*** Provided material Section Begins ***
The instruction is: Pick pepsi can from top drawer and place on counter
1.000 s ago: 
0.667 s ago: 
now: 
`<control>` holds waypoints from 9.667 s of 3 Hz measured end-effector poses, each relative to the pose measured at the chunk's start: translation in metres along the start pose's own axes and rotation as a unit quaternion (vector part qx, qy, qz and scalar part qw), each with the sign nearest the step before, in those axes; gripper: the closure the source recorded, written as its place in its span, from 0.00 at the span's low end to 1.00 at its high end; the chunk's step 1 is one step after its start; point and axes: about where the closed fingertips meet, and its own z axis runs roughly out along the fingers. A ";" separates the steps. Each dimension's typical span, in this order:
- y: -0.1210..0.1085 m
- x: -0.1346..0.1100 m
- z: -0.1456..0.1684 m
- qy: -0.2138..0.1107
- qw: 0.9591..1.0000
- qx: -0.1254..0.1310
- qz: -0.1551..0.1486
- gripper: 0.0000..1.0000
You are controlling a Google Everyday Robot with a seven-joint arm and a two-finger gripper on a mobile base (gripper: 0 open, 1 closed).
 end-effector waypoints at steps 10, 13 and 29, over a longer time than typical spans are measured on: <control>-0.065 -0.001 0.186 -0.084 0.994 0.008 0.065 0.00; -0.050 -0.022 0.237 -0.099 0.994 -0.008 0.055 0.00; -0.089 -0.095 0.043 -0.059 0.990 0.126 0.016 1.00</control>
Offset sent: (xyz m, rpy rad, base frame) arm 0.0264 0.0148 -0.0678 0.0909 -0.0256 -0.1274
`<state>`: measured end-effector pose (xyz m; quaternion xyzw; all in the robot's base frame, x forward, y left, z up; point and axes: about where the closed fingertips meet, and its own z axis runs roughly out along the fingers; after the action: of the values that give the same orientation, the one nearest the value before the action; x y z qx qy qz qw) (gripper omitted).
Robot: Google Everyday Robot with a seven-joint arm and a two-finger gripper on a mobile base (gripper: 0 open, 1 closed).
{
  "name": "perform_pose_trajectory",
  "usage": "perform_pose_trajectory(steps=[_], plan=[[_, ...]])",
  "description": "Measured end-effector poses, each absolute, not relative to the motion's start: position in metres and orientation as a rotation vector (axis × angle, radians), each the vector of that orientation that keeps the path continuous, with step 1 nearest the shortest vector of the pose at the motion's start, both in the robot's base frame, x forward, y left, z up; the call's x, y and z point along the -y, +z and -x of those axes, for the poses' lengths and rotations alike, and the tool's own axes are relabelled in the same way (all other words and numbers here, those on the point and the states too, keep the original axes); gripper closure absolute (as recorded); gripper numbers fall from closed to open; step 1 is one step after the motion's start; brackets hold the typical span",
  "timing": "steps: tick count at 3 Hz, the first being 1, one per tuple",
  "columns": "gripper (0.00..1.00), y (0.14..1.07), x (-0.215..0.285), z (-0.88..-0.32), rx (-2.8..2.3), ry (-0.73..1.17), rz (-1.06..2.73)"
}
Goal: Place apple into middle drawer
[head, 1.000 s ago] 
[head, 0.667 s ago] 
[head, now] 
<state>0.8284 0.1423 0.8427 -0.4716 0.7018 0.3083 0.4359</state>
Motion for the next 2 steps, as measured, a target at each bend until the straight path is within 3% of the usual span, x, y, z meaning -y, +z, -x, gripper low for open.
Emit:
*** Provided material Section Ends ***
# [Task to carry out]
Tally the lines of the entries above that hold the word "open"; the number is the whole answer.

# [Output for this exercise]
4